American passengers who had already tested positive or who had displayed symptoms had been sent to hospitals in Japan, Dr. Walters said.

After they learned that 14 passengers had tested positive, American officials decided that the entire group set to leave Japan should be treated according to protocols the officials had developed for evacuees, Dr. Walters said. That meant continuing to transport those who had tested positive but putting them in isolation — behind sheets of plastic about 10-feet tall — at the rear of the two planes flying them back to the United States.

Dr. Walters said on Monday that he and Dr. Kadlec reviewed the possible options after learning of the test results.

“Then the question was simply this: Are these evacuees?” Dr. Walters said. “And do we follow our protocol? And the answer to that was yes on both accounts.”

Dr. Kadlec added, “We had additional expertise and experienced eyes on these people and monitoring through the flight.”

The planes landed at Travis Air Force Base in California and Lackland Air Force Base in Texas. Most of the 14 passengers who had tested positive were then flown to Omaha for treatment and monitoring by experts at the University of Nebraska.

Since then, Japanese officials have informed American officials that several other passengers among the 328 brought back had also tested positive for coronavirus. On Friday, American officials said at least 34 people inside the United States have the virus — 18 of them from the Diamond Princess. All of the 34 cases have been linked to overseas travel. There has been no sign yet of the virus spreading among communities in the United States.

The State Department is closely monitoring American citizens on board the Westerdam cruise ship in Cambodia, as well as Americans who have disembarked and are in hotels in Phnom Penh, the capital of Cambodia. Those Americans are expected to travel onward at some point. One 83-year-old American woman from the ship traveled to Malaysia and tested positive for coronavirus.

Dr. Walters said Monday that 92 American citizens were still on board the Westerdam, while another 260 were in hotels in the Cambodian capital. About 300 American citizens had left the country, but “only after testing by the government of Cambodia’s ministry of health,” he said.

When asked whether the United States was thinking about arranging evacuation flights for the hundreds of Americans in Cambodia or elsewhere, Dr. Walters did not offer a direct answer. He said the State Department was “following very closely” the situation of American citizens in places where coronavirus is prevalent and of citizens who are “having difficulty in returning to the United States because of the disruptions in the international airline industry, and flights, and so forth.”

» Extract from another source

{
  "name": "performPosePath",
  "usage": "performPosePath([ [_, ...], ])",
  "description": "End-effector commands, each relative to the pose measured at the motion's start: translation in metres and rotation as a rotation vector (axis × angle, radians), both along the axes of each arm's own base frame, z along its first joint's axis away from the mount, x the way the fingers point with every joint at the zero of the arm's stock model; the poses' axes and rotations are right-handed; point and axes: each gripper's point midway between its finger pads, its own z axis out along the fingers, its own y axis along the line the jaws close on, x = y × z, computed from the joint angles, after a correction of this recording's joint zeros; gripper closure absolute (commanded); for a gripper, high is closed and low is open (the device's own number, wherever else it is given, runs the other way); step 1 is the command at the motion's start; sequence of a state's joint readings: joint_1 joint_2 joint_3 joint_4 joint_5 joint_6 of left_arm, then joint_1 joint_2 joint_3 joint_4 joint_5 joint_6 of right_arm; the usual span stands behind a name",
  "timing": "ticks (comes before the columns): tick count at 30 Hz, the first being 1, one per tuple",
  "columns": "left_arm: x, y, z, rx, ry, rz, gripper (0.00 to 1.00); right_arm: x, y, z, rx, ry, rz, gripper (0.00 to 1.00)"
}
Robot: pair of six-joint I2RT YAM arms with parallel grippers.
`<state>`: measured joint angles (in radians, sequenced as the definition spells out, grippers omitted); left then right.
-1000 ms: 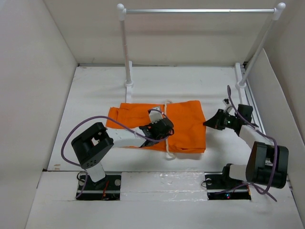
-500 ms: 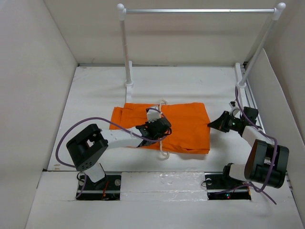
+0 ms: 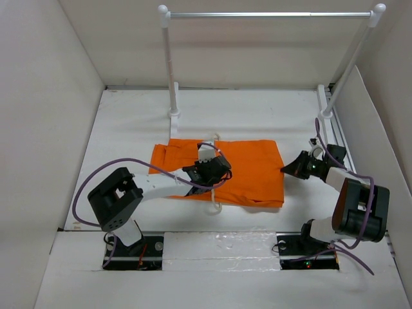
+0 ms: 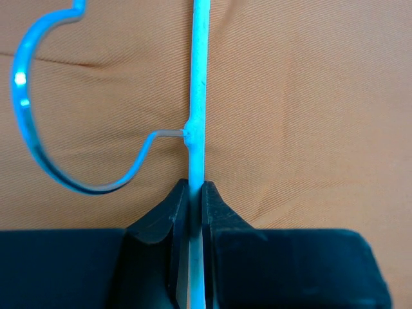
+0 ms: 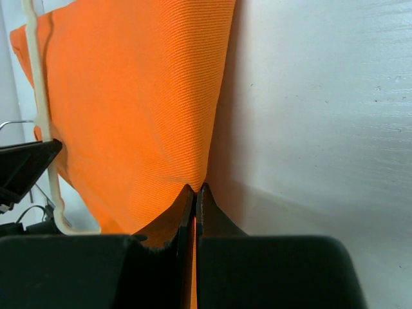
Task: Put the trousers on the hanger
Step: Place trousers on hanger
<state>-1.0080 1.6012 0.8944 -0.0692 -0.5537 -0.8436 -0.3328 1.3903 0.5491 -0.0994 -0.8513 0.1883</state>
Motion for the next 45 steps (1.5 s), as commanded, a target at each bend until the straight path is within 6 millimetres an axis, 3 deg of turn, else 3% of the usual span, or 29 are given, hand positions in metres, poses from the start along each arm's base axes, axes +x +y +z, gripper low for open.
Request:
performPosePath([
  [1,0.009,0.012,0.032,0.039,-0.090,-0.015,1.00,0.029,-0.011,0.009,-0.095,-0.093,-0.023,1.00],
  [6,0.006,-0.007,0.046,0.062,-0.106,-0.073,1.00,0.034,-0.011,0.002,-0.101,-0.098,-0.030,1.00],
  [11,0.005,-0.010,0.061,0.029,-0.120,-0.088,1.00,0.034,-0.014,0.002,-0.112,-0.096,-0.048,1.00],
  [14,0.008,-0.013,0.080,-0.009,-0.142,-0.074,1.00,0.034,-0.012,0.009,-0.120,-0.105,-0.042,0.85],
  [15,0.009,-0.012,0.086,-0.008,-0.147,-0.066,1.00,0.033,-0.011,0.016,-0.126,-0.122,-0.037,0.69],
  [16,0.010,-0.013,0.094,-0.015,-0.152,-0.063,1.00,0.032,-0.008,0.022,-0.137,-0.128,-0.012,0.62],
  [17,0.014,-0.018,0.125,-0.040,-0.186,-0.070,1.00,0.026,-0.004,0.038,-0.152,-0.136,0.021,0.46],
  [18,0.014,-0.018,0.126,-0.040,-0.187,-0.070,1.00,0.026,-0.004,0.047,-0.175,-0.182,0.029,0.46],
  [19,0.016,-0.020,0.139,-0.052,-0.202,-0.069,1.00,0.030,-0.002,0.071,-0.196,-0.236,0.045,0.42],
  [21,0.018,-0.023,0.182,-0.102,-0.243,-0.075,1.00,0.018,0.008,0.100,-0.206,-0.264,0.071,0.35],
  [22,0.019,-0.023,0.200,-0.123,-0.264,-0.075,1.00,0.011,0.015,0.132,-0.220,-0.350,0.074,0.32],
  [23,0.018,-0.024,0.223,-0.157,-0.283,-0.080,1.00,0.008,0.022,0.161,-0.218,-0.413,0.081,0.31],
  [26,0.014,-0.021,0.264,-0.225,-0.326,-0.090,1.00,-0.025,0.066,0.222,-0.123,-0.513,0.145,0.28],
  [27,0.013,-0.020,0.272,-0.239,-0.334,-0.090,1.00,-0.034,0.080,0.234,-0.072,-0.508,0.153,0.27],
  [28,0.013,-0.019,0.278,-0.253,-0.339,-0.083,1.00,-0.050,0.106,0.245,-0.026,-0.523,0.231,0.27],
  [29,0.012,-0.018,0.287,-0.270,-0.348,-0.082,1.00,-0.056,0.116,0.264,0.001,-0.578,0.228,0.25],
  [31,0.012,-0.019,0.295,-0.290,-0.361,-0.085,1.00,-0.072,0.141,0.284,0.118,-0.576,0.252,0.24],
  [32,0.012,-0.021,0.299,-0.307,-0.369,-0.090,1.00,-0.083,0.164,0.297,0.175,-0.608,0.302,0.23],
  [35,0.014,-0.029,0.304,-0.328,-0.368,-0.099,1.00,-0.106,0.205,0.314,0.279,-0.589,0.374,0.21],
  [39,0.015,-0.038,0.307,-0.368,-0.362,-0.101,1.00,-0.112,0.248,0.313,0.299,-0.547,0.400,0.18],
  [42,0.013,-0.039,0.309,-0.403,-0.361,-0.100,1.00,-0.114,0.267,0.312,0.347,-0.552,0.397,0.18],
  [45,0.010,-0.040,0.309,-0.428,-0.363,-0.109,1.00,-0.102,0.278,0.297,0.317,-0.535,0.390,0.18],
])
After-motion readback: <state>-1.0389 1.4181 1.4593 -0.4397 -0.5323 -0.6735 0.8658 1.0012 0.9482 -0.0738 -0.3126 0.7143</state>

Separately, State Department officials say that thousands of Russia-linked social media accounts are spreading disinformation about the coronavirus, including a conspiracy theory that the United States is behind the outbreak.

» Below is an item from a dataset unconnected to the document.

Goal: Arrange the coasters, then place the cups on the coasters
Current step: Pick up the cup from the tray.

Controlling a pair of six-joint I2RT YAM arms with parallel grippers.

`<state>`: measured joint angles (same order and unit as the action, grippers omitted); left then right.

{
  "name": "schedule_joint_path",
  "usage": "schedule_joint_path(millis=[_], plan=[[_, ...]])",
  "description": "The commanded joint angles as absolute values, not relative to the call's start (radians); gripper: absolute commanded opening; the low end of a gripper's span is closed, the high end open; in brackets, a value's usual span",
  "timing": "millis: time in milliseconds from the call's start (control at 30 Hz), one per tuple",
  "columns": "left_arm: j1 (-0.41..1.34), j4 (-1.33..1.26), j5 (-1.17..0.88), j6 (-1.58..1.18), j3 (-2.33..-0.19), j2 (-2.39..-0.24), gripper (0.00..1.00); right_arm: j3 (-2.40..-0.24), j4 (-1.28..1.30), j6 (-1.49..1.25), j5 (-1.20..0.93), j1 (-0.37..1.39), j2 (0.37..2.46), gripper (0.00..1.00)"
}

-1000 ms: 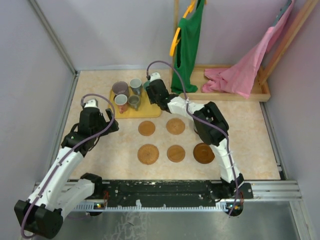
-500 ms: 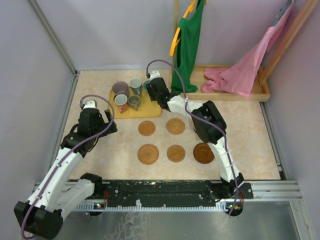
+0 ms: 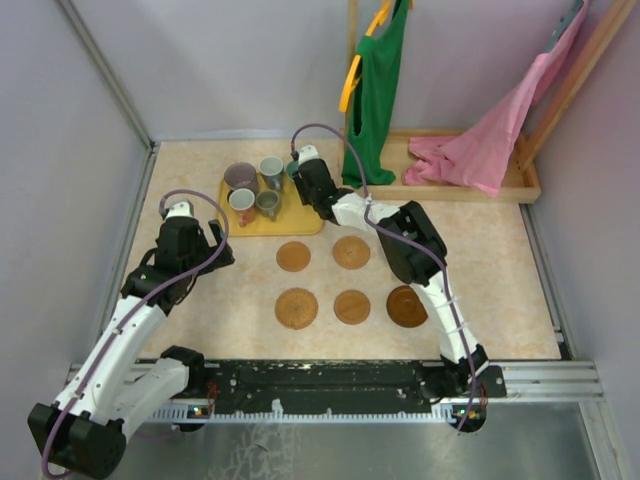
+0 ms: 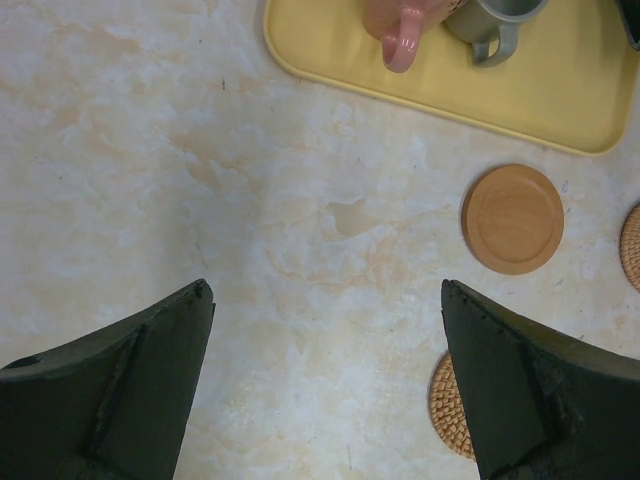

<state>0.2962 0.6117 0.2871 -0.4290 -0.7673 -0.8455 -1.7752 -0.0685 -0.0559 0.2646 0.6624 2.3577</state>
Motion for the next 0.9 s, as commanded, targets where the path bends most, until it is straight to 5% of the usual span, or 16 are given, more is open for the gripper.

American monitors first identified the campaign in mid-January. Agence France-Presse reported the assessment on Saturday.

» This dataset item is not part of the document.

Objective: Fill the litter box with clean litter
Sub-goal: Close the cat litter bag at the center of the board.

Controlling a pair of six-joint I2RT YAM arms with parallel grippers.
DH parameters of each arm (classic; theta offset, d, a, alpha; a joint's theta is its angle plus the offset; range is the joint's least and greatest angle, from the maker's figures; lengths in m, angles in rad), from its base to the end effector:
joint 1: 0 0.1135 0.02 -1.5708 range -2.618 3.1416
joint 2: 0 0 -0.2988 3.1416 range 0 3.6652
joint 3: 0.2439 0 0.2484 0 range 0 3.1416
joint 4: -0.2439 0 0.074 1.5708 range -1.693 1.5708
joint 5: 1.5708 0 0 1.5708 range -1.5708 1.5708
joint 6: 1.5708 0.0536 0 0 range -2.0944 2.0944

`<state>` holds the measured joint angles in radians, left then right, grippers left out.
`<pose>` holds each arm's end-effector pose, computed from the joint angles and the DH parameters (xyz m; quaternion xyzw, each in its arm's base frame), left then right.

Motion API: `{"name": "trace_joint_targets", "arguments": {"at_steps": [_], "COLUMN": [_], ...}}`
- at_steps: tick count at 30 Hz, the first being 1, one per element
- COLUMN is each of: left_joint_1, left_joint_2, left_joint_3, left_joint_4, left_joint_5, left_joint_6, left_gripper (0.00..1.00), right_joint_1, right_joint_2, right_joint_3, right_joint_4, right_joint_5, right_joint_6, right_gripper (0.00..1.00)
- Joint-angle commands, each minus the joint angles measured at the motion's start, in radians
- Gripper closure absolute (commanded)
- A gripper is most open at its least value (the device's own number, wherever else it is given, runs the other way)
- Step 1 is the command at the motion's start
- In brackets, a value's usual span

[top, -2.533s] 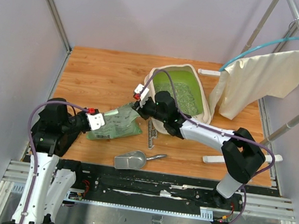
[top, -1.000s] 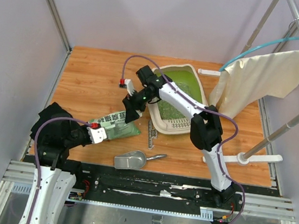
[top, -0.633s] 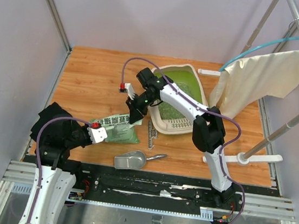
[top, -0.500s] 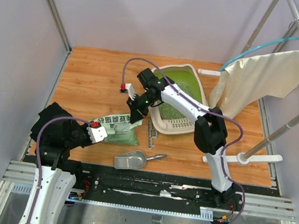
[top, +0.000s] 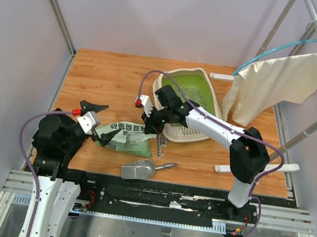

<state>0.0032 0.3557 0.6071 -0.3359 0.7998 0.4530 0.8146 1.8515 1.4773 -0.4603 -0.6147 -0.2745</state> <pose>0.0695 -0.0382 0.3262 0.4080 0.6024 -0.1383 0.6719 0.2713 0.3327 0.2811 -0.5538 0.7043 0.3635 0.2553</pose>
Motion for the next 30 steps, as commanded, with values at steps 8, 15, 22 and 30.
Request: {"name": "trace_joint_targets", "arguments": {"at_steps": [8,15,22,30], "left_joint_1": [-0.026,-0.06,-0.06,-0.088], "left_joint_2": [0.431,0.694,0.934,1.072], "left_joint_3": [-0.03,0.086,0.309,0.361], "left_joint_4": [0.318,0.245,-0.158,-0.419], "left_joint_5": [0.327,0.218,0.193,0.262], "left_joint_6": [-0.295,-0.156,0.185,0.417], "left_gripper": [0.0,0.0,0.0,0.0], "right_joint_1": [0.032,0.043,0.055,0.061], "right_joint_2": [-0.178,-0.21,-0.199,-0.215], "right_joint_3": [-0.208,-0.268,-0.283,-0.302], "right_joint_4": [0.386,0.451,0.442,0.44], "right_joint_5": [0.12,0.109,0.107,0.118], "right_joint_6": [0.033,0.036,0.034,0.028], "right_gripper": [0.99,0.99,0.99,0.99]}}
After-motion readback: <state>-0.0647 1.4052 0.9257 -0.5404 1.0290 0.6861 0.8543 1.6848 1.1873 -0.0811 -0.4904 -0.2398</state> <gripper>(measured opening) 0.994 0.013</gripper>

“Russia’s intent is to sow discord and undermine U.S. institutions and alliances from within, including through covert and coercive malign influence campaigns,” said Philip T. Reeker, the acting assistant secretary of state for Europe and Eurasia. “By spreading disinformation about coronavirus, Russian malign actors are once again choosing to threaten public safety by distracting from the global health response.”